Metadata model update - Githubissues

mdoering commented 3 years ago

The current ChecklistBank (CLB) dataset metadata model is an evolution from the previous fully flat ACEF model. It splits authors from editors and parses them out into a list of simple Person instances (given-, familyName, email, orcid). It does similar with the ACEF organisations which become a list of Organisations (department, name, city, state, country).

We need to be able to convert metadata between EML, the GBIF JSON API, DataCite (DOI), Plazi and the ColDP metadata.yaml which we can still update to match closely our internal model. Before we do an annual release this summer it would be good to have a finalised metadata model.

There are a couple of obstacles or possible improvements to consider:

the separation of Person from Organisation does not allow to affiliate a person with an organisation. It also does not allow an organisation to be the contact or have an email or website. EML, GBIF & DataCite follow an agent approach that can be either a person, a person with an affilitation to an organisation or just an organisation.
we want to list other contributors than just authors and editors. Programmers, reviewers, publishers, there are many other roles of interest to capture and give attribution to. EML allows this. See https://github.com/CatalogueOfLife/portal/issues/127
the citation string comes in various formats and it would be good if we could generate it consistently from atomised parts
EML has a geographic, taxonomic and temporal coverage, both in free text but also in a more structured way. CLB has geographicScope and a group field which gives the taxonomic scope. We should provide all 3 scopes as free text as they are all relevant to taxonomy.
alternative identifiers are missing. We need a way to store a DOI and any other id that we know about for the dataset. The GBIF key is the only explicit other identifier supported right now.
COL is a continuous project which issues fixed releases on a monthly basis. It is desirable to summarize the changes that happened since the last version was issued. This was done previously in a "whats new" html page for each release. CLB should allow to capture this, e.g. in a simple free text changes field. See #867
consider how to cite previously published data sources that may serve as future COL data sources. For example a taxonomic publication such as Sherborne that may serve as a source for the extended catalogue. There should be a mechanism for citing the original publication. Plazi does this by creating dataset metadata in MODS for a published article. See http://tb.plazi.org/GgServer/xslt/31F96F41E3E002BD88985A4F3A20E45A
we should stay as simple as we can. EML can be overwhelming and it is better to have a smaller but well defined model that can be actively managed.

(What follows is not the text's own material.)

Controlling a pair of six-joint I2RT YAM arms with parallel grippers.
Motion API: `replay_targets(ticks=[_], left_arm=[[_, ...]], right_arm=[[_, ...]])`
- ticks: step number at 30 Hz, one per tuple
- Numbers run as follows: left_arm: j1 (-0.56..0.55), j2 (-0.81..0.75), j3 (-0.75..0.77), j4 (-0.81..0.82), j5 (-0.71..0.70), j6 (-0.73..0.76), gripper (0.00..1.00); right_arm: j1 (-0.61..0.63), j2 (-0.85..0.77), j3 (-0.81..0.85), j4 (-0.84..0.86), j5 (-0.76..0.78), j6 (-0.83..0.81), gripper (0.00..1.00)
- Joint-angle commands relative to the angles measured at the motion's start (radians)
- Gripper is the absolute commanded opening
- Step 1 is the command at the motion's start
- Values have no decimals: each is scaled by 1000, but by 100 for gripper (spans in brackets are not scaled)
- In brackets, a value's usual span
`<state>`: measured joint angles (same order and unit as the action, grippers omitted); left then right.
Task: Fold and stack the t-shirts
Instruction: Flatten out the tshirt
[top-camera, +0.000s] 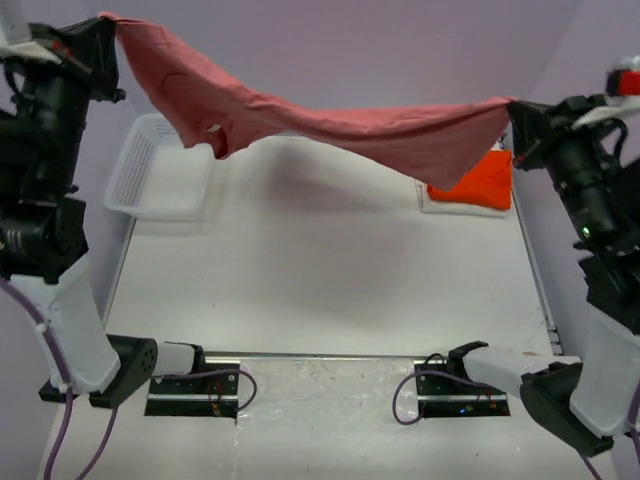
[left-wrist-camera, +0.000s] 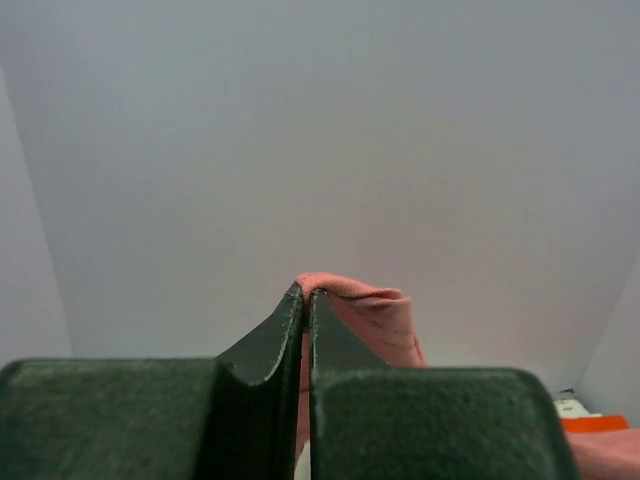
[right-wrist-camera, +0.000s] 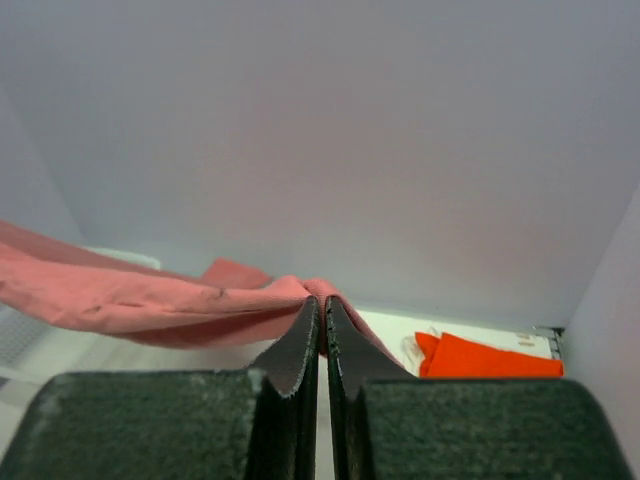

mdoering commented 3 years ago

Should we just implement the GBIF EML profile which is a defined subset of EML 2.1.1? This subset not only leaves out areas of EML, but also reduces cardinality for quite a few properties. Some things like keywords, links to homepage/resource or the license are also unnecessarily complex. EML is a full fledged metadata standard that is great when metadata is the main thing you are worried about. But it is easy to get wrong and roundtrips between implementations are likely to be lossy.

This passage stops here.